* _Information provided_
+ + + + + + +

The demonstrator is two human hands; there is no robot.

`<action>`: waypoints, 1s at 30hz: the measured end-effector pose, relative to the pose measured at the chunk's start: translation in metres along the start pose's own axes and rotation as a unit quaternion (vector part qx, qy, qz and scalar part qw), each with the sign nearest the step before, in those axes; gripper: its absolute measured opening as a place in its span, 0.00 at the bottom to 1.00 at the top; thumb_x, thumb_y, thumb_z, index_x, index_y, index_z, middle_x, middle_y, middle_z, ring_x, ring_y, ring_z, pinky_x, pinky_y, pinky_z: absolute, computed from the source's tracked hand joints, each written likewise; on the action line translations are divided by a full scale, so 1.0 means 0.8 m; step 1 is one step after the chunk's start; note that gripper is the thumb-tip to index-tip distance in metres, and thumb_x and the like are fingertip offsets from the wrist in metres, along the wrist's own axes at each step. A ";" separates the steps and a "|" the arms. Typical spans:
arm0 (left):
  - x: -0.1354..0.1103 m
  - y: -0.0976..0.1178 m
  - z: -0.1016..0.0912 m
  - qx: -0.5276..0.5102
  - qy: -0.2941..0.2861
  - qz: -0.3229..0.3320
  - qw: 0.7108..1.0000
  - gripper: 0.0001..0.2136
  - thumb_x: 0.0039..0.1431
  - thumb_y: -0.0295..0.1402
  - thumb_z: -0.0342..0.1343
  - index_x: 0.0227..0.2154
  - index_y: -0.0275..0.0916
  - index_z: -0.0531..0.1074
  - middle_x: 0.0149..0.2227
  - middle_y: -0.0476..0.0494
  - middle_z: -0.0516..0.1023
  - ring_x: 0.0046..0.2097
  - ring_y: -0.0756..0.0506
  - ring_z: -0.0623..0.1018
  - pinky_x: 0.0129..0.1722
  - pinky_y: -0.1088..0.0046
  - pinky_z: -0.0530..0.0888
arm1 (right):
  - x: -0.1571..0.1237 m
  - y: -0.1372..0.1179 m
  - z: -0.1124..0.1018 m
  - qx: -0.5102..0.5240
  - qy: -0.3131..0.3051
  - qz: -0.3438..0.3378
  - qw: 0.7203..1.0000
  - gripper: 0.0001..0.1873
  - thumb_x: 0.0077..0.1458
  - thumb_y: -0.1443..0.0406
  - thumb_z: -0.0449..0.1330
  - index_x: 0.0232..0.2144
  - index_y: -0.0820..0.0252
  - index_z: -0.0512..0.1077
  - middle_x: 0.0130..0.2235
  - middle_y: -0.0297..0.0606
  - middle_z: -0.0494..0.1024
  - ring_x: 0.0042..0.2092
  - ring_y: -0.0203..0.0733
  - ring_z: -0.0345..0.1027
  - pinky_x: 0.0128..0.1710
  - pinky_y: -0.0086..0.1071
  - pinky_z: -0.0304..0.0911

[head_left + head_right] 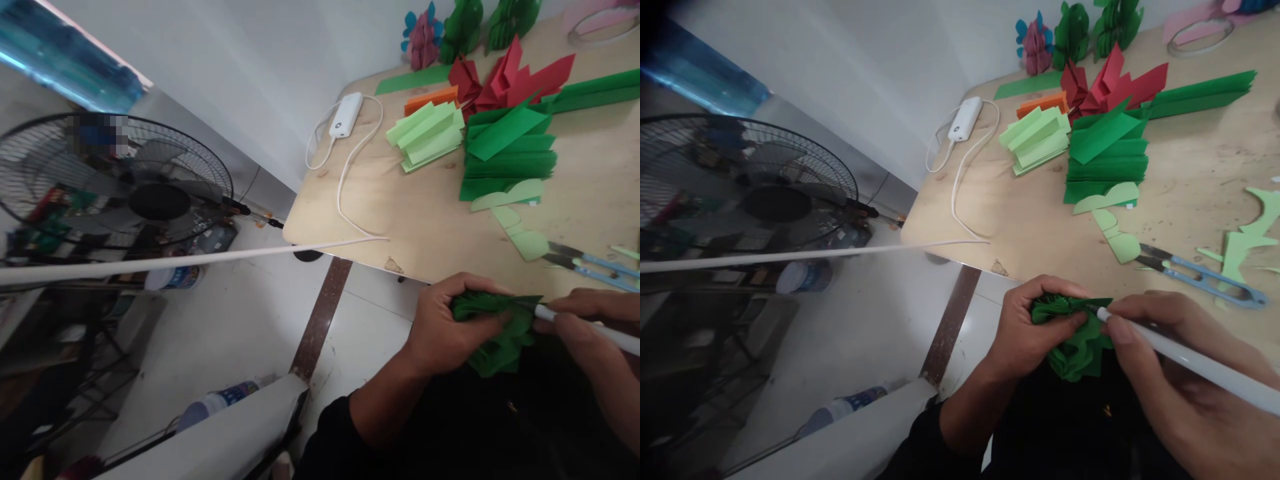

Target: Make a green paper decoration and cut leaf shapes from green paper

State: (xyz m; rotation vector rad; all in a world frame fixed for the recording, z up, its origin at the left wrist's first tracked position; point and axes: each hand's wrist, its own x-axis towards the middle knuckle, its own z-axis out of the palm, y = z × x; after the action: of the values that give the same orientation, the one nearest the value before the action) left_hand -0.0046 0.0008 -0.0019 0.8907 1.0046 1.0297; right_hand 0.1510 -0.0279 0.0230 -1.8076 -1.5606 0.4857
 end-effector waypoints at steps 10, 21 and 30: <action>0.001 -0.001 -0.001 -0.014 -0.006 0.001 1.000 0.10 0.45 0.29 0.67 0.33 0.35 0.77 0.34 0.44 0.80 0.36 0.50 0.77 0.39 0.74 0.73 | 0.000 0.022 0.003 -0.007 0.002 -0.030 1.000 0.14 0.49 0.48 0.58 0.31 0.48 0.71 0.26 0.32 0.75 0.26 0.40 0.68 0.24 0.35 0.61; 0.001 -0.001 0.001 -0.003 -0.005 -0.006 1.000 0.11 0.45 0.32 0.67 0.33 0.35 0.76 0.33 0.45 0.79 0.35 0.49 0.77 0.38 0.72 0.73 | 0.000 -0.004 0.004 0.005 -0.022 0.010 1.000 0.13 0.53 0.48 0.55 0.32 0.46 0.71 0.30 0.30 0.75 0.31 0.40 0.69 0.31 0.36 0.61; 0.002 0.001 0.000 0.008 -0.002 -0.018 1.000 0.12 0.44 0.34 0.68 0.32 0.36 0.76 0.32 0.46 0.78 0.34 0.49 0.75 0.37 0.72 0.72 | 0.002 0.003 0.006 0.004 -0.015 -0.020 1.000 0.12 0.52 0.49 0.57 0.32 0.47 0.72 0.30 0.32 0.77 0.31 0.42 0.71 0.27 0.34 0.62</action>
State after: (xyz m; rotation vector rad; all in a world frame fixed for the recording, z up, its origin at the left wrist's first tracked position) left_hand -0.0042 0.0027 -0.0014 0.8833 1.0239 0.9908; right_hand 0.1500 -0.0255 0.0181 -1.7678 -1.6096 0.5027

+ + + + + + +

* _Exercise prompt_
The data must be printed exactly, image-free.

* _Solution for this exercise_
The demonstrator is two human hands; there is no robot.

`<action>`: waypoints, 1s at 30hz: the measured end-effector pose, relative to the pose measured at the chunk's start: translation in metres along the start pose's own axes and rotation as a unit quaternion (vector part qx, qy, qz and scalar part qw), each with the sign nearest the step before, in those axes; gripper: its absolute measured opening as a place in its span, 0.00 at the bottom to 1.00 at the top; thumb_x, thumb_y, thumb_z, index_x, index_y, index_z, middle_x, middle_y, middle_z, ring_x, ring_y, ring_z, pinky_x, pinky_y, pinky_z: absolute, computed from the source's tracked hand joints, each written likewise; on the action line translations are divided by a full scale, so 1.0 means 0.8 m; step 1 is one step after the chunk's start; note that gripper is the thumb-tip to index-tip distance in metres, and thumb_x and the like are fingertip offsets from the wrist in metres, along the wrist's own axes at each step. A ";" separates the steps and a "|" the arms. Typical spans:
arm0 (left):
  - x: -0.1354..0.1103 m
  - y: -0.0976..0.1178 m
  - z: -0.1016..0.0912 m
  - qx: -0.5276..0.5102
  - qy: -0.2941..0.2861
  - qz: -0.3229..0.3320
  - qw: 0.7108..1.0000
  - gripper: 0.0001..0.2136
  - thumb_x: 0.0039..0.1431
  - thumb_y: -0.0295..0.1402
  - thumb_z: -0.0342..0.1343
  - index_x: 0.0227..0.2154
  - index_y: -0.0275..0.0916
  - index_z: -0.0531..0.1074
  - middle_x: 0.0149..0.2227
  - middle_y: -0.0476..0.0494
  - middle_z: -0.0516..0.1023
  - ring_x: 0.0046..0.2097
  - ring_y: -0.0756..0.0506
  - ring_z: -0.0623..0.1018
  - pinky_x: 0.0129..0.1722
  - pinky_y: -0.1088..0.0046
  - pinky_z: -0.0530..0.0888
arm1 (right):
  - x: -0.1571..0.1237 m
  - y: -0.1372..0.1179 m
  - z: -0.1124..0.1018 m
  - qx: -0.5102..0.5240
  - qy: -0.3131..0.3051
  - qz: -0.3438..0.3378
  - qw: 0.7203..1.0000
  - gripper: 0.0001..0.1873
  - thumb_x: 0.0077..0.1458
  - thumb_y: -0.1443..0.0406
  - thumb_z: -0.0449..0.1330
  - index_x: 0.0232..0.2144
  - index_y: -0.0820..0.0252
  - index_z: -0.0512..0.1077
  - middle_x: 0.0130..0.2235
  - middle_y: -0.0297..0.0606
  - middle_z: -0.0494..0.1024
  - ring_x: 0.0042..0.2092
  - ring_y: -0.0203..0.0733
  - ring_z: -0.0345..0.1027
  - pinky_x: 0.0128..0.1710
  - pinky_y: -0.0086..0.1071
  - pinky_z: -0.0304..0.0911

[head_left + head_right] 

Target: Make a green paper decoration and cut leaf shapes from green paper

State: (xyz m; rotation vector rad; all in a world frame fixed for the recording, z up, its origin at the left wrist's first tracked position; point and axes: each hand's wrist, its own x-axis towards the middle knuckle, its own z-axis out of the palm, y = z × x; after the action: of the values that give the same orientation, the one nearest the value before the action) left_hand -0.0046 0.0008 -0.0019 0.8907 1.0046 1.0297; right_hand 0.1510 -0.0279 0.0230 -1.8076 -1.5606 0.4857
 end-effector waypoints at steps 10, 21 and 30: <action>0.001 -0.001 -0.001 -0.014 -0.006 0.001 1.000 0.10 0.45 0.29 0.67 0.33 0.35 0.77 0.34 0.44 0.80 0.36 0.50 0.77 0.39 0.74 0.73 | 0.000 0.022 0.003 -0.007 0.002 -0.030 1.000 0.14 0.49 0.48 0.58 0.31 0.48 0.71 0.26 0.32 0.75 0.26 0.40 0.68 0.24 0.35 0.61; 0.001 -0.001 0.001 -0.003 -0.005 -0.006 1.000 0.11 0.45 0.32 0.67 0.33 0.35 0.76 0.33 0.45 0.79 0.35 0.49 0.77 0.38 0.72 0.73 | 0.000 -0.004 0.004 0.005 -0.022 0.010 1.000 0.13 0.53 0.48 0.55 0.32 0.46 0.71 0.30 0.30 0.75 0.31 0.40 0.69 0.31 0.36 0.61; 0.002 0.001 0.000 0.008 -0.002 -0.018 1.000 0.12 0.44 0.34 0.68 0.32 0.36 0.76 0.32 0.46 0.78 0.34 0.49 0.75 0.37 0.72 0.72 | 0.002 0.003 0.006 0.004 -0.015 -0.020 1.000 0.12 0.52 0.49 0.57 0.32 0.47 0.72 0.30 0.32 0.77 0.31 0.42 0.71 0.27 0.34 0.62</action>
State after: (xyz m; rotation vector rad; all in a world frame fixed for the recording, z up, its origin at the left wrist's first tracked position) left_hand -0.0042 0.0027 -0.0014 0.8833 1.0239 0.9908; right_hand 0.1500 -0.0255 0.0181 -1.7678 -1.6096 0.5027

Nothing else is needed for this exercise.